Thread overview
Can Metaprogramming Help Here?
Feb 23, 2021
Mike Brown
Feb 23, 2021
H. S. Teoh
Feb 24, 2021
Mike Brown
Feb 26, 2021
H. S. Teoh
Feb 26, 2021
H. S. Teoh
Feb 26, 2021
Mike Brown
February 23, 2021
Hi all,

Im porting some C++ code, which has a mess of a section that implements prime number type id's. I've had to smother it to death with test cases to get it reliable, I think metaprogramming that D provides is the better solution - Id rather not reimplement that C++ mess ideally.

A simplified example,

enum token_type {
  endOfFile = 2,

  unknown = 3,
  newline = 5,
  identifier = 7,
    userDefined = 13 * identifier,
    // Keyword
    var = 17 * identifier,
    uses = 19 * identifier,
    constructor = 23 * identifier,
    do_ = 29 * identifier,
    end_ = 31 * identifier,

  operator = 11,
	copyAssignment = 13 * operator

  // LAST ID = 13
}

Its effectly a tree, with the starting child node being one more than the last child number of the parent.

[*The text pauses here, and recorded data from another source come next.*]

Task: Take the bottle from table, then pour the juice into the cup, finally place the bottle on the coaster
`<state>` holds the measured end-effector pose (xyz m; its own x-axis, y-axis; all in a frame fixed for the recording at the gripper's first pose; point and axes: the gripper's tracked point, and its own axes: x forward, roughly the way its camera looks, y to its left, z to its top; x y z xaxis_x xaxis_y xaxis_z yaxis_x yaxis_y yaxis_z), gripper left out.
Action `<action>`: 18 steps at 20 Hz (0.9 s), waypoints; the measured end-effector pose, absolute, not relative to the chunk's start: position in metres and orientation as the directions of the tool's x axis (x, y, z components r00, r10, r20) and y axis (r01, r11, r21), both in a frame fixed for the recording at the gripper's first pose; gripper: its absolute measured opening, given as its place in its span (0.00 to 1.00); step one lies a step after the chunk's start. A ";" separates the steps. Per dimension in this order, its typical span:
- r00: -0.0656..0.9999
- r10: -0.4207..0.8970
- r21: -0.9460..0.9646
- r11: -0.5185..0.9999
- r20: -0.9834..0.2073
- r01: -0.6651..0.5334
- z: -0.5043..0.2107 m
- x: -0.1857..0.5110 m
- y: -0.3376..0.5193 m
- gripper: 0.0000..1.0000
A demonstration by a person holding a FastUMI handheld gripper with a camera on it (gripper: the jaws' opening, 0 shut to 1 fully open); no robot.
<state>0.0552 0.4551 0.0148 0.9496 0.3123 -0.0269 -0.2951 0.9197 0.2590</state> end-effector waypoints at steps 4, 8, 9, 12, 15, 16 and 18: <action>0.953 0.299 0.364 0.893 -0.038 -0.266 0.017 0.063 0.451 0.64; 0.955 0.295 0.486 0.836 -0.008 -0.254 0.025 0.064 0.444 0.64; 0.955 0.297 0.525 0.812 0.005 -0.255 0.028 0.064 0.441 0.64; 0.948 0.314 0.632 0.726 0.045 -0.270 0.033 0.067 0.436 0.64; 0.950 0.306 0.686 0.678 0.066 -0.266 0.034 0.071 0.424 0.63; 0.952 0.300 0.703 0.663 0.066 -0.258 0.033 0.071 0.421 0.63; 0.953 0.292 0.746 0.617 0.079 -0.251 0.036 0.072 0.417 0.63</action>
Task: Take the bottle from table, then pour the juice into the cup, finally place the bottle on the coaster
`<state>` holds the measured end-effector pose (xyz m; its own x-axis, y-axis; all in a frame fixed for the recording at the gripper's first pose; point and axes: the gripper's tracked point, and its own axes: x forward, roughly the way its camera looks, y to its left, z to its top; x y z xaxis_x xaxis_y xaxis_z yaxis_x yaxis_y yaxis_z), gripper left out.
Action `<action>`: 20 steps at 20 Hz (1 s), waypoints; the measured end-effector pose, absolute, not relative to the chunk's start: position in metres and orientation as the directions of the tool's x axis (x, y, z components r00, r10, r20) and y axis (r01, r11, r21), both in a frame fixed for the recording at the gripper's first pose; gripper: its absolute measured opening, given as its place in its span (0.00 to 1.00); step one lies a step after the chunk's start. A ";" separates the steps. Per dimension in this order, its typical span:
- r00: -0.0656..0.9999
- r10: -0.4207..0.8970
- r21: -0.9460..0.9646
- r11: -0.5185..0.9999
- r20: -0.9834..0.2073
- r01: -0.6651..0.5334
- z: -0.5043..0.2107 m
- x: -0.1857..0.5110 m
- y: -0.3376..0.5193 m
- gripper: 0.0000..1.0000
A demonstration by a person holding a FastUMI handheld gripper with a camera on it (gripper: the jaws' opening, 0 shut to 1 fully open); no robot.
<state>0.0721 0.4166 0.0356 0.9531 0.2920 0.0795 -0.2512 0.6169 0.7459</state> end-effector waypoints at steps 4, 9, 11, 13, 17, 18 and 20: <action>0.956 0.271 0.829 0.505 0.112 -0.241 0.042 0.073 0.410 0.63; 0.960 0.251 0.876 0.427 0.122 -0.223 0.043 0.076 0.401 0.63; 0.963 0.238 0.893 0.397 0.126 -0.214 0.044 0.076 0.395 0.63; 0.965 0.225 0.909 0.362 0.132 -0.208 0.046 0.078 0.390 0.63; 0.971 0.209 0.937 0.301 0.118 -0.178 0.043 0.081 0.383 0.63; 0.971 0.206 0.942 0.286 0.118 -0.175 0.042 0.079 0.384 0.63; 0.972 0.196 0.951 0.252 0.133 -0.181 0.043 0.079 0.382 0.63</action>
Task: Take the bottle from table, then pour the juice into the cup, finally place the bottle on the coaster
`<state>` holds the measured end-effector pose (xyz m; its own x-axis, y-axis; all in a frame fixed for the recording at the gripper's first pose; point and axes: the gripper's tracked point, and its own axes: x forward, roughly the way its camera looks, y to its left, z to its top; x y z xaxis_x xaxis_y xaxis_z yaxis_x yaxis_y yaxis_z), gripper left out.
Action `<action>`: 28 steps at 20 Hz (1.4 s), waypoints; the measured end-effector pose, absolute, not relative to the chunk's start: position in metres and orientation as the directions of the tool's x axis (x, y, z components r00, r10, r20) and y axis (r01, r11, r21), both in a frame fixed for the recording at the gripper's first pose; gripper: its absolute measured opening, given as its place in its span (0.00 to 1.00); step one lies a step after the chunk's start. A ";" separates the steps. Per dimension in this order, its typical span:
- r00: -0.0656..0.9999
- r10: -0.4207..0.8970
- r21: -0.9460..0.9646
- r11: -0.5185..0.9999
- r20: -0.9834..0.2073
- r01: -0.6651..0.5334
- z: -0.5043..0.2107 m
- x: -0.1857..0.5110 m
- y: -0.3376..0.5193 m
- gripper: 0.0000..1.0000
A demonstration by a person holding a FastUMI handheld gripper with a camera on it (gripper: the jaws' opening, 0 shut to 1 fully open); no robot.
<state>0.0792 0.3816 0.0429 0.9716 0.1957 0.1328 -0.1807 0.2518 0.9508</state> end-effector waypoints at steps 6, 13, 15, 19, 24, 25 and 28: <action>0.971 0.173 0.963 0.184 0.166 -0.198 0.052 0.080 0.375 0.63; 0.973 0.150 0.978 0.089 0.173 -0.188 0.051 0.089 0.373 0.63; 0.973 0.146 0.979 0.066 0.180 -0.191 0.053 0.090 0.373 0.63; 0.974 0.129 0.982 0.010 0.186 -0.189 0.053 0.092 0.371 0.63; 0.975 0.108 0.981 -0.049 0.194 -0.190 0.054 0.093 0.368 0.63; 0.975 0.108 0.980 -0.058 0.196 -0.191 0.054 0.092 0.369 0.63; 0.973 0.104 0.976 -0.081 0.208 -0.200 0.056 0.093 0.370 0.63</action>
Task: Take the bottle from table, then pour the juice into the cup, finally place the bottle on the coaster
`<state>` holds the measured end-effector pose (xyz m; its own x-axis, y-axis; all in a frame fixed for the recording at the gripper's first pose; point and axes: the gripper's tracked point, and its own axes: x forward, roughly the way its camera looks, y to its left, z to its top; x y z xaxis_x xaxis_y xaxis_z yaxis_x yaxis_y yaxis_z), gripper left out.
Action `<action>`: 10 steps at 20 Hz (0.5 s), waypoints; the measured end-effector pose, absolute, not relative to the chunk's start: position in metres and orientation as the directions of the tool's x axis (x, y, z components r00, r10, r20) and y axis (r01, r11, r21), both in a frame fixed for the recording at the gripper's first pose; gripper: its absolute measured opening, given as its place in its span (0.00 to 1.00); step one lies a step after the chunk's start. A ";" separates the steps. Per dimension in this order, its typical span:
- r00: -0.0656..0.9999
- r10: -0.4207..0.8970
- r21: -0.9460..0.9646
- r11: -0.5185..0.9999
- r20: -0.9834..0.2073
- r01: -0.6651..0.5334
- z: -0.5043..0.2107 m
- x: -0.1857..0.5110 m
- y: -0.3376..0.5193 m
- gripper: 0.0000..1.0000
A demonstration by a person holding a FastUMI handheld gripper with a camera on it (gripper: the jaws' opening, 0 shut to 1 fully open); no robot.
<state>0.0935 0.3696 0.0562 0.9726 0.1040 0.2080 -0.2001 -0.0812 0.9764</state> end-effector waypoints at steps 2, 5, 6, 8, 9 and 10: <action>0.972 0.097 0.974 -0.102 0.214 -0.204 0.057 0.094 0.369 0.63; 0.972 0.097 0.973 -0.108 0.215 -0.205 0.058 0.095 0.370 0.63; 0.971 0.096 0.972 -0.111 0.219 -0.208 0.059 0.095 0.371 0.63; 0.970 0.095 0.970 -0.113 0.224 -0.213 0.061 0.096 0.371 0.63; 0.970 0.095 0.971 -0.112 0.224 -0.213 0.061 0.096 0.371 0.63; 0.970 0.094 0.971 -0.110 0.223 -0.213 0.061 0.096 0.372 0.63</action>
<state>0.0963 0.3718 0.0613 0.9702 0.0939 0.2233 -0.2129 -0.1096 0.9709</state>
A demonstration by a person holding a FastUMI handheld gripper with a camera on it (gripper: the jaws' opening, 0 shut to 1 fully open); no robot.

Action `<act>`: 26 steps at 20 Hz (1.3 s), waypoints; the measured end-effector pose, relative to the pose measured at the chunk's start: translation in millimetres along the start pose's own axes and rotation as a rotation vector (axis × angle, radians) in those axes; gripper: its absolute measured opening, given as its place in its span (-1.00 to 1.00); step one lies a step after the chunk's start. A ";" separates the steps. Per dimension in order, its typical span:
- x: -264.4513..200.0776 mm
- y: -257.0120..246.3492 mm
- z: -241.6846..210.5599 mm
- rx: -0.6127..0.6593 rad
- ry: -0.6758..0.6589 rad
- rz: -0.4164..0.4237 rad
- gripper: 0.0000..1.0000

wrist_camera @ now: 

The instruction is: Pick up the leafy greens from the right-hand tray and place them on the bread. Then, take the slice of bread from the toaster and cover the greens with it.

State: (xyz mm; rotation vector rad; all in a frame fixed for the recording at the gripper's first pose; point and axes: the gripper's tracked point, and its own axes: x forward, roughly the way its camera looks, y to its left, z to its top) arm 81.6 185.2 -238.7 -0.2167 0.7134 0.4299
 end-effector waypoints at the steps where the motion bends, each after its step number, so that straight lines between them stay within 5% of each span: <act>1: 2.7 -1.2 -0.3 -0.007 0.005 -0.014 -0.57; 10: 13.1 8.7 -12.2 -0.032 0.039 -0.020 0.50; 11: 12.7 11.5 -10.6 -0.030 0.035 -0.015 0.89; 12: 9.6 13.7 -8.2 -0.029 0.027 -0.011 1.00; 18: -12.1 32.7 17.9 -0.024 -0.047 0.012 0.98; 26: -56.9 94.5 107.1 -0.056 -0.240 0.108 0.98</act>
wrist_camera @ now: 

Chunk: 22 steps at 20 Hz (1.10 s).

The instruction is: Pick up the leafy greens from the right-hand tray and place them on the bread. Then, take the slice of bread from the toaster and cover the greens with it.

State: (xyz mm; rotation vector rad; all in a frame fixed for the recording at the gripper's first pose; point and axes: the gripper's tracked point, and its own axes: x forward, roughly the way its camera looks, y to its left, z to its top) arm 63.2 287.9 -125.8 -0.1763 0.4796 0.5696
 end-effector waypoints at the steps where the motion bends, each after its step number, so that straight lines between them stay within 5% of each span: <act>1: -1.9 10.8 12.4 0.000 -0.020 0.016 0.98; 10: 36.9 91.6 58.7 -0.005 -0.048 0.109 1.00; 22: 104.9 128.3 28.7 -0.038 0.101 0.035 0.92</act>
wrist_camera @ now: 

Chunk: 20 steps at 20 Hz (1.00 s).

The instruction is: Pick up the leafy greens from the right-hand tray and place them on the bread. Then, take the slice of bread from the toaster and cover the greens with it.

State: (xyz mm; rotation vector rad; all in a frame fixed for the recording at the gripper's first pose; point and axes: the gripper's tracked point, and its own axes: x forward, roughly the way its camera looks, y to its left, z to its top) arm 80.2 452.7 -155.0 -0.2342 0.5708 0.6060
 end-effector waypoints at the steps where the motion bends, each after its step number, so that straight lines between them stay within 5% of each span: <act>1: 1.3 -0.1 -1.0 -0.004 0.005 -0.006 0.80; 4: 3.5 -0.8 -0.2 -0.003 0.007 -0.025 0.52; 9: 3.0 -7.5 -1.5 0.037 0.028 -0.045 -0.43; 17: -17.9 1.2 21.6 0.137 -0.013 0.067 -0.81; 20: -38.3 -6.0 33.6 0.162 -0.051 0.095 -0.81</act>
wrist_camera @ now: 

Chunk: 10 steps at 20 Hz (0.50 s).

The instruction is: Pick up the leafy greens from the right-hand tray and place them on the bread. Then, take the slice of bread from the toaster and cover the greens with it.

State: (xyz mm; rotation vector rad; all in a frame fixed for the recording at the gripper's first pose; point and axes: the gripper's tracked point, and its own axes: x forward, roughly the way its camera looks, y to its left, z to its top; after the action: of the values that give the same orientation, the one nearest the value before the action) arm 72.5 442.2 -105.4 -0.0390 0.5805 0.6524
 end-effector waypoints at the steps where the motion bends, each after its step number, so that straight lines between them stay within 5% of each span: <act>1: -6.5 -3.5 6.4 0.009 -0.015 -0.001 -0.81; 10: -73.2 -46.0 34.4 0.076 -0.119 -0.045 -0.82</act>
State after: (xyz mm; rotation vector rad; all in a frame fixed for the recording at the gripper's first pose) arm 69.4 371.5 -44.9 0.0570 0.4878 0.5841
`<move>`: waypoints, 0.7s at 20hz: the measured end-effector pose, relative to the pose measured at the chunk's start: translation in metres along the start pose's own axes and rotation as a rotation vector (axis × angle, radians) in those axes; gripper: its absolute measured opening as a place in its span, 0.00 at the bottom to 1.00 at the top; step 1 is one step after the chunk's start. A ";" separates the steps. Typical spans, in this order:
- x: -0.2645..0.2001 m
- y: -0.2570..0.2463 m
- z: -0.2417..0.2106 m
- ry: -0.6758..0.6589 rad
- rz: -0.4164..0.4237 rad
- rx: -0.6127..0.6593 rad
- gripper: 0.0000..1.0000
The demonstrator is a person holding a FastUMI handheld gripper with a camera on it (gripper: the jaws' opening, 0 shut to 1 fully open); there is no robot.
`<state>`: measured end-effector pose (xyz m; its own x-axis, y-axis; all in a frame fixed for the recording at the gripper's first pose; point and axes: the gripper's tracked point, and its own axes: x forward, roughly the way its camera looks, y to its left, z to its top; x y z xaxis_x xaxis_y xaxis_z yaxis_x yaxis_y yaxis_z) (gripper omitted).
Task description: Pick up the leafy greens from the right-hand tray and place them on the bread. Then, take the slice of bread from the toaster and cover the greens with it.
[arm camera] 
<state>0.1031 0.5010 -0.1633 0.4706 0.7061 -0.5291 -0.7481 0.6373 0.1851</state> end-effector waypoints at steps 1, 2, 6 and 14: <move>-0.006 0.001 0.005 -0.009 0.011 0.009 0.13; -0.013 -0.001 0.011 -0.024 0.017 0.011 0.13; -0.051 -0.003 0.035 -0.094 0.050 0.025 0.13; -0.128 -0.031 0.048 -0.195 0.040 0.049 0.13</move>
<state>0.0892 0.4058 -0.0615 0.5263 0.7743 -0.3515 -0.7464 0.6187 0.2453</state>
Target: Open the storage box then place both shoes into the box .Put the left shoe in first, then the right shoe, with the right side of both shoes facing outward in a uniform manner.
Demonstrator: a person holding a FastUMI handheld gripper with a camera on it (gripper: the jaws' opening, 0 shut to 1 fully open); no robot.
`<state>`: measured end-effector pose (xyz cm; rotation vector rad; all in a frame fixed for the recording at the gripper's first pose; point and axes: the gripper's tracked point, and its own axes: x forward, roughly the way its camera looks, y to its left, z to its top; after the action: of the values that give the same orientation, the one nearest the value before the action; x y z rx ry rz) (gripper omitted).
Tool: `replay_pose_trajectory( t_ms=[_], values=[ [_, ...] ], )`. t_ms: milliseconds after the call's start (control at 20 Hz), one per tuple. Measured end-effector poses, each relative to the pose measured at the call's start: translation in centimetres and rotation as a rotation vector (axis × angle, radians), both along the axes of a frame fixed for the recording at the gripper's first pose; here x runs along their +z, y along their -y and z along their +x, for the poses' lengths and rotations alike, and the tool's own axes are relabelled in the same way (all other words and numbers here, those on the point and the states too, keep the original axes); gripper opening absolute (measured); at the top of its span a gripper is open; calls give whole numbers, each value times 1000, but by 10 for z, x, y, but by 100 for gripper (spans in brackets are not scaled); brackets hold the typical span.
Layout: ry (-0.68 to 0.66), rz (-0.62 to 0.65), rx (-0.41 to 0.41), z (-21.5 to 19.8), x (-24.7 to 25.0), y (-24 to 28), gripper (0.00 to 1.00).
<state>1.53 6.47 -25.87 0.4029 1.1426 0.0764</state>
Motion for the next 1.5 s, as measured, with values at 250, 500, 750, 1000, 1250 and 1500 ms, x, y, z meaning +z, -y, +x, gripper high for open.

Is it possible to produce this via metaprogramming? I'm thinking mixin? Do I need to make a function that returns D code that will produce the enum structure above? I'm unsure as to how I would be able to get the LAST ID of the siblings at each level, and I would describe this with some kind of tree/function call?

e.g. Pseudo-code

enum token_type = prime_ids(
  value("endOfFile"),
  value("unknown"),
  value("newline"),
  branch("identifier",
    value("userDefined"),
    value("var"),
    value("uses"),
    value("constructor"),
    value("do_"),
    value("end_")
  ),
  ...
;

What would be the direction I need to go in to achieve this?

Kind regards,
Mike
February 23, 2021
On Tue, Feb 23, 2021 at 10:24:50PM +0000, Mike Brown via Digitalmars-d-learn wrote:
> Hi all,
> 
> Im porting some C++ code, which has a mess of a section that implements prime number type id's. I've had to smother it to death with test cases to get it reliable, I think metaprogramming that D provides is the better solution - Id rather not reimplement that C++ mess ideally.

Try something like this:

-----------------------------snip-----------------------------
import std;

int[] firstNPrimes(int n) {
	// FIXME: replace this with actual primes computation
	return [ 2, 3, 5, 7, 11, 13, 17, 19, 23, 29, 31 ];
}

string genEnum(string enumName, idents...)() {
	string code = "enum " ~ enumName ~ " {";
	auto primes = firstNPrimes(idents.length);
	foreach (i, ident; idents) {
		code ~= ident ~ " = " ~ primes[i].to!string ~ ", ";
	}
	code ~= "}";
	return code;
}

template PrimeEnum(idents...) {
	mixin(genEnum!("PrimeEnum", idents));
}

alias MyEnum = PrimeEnum!(
	"unknown", "newline", "identifier", "var", "user_defined",
);

void main() {
	writefln("%(%d\n%)", [
		MyEnum.unknown,
		MyEnum.newline,
		MyEnum.identifier,
		MyEnum.var,
		MyEnum.user_defined
	]);
}
-----------------------------snip-----------------------------


You can substitute the body of firstNPrimes with any standard prime-generation algorithm. As long as it's not too heavyweight, you should be able to get it to compile without the compiler soaking up unreasonable amounts of memory. :-D  If you find the compiler using up too much memory, try precomputing the list of primes beforehand and pasting it into firstNPrimes (so that the CTFE engine doesn't have to recompute it every time you compile).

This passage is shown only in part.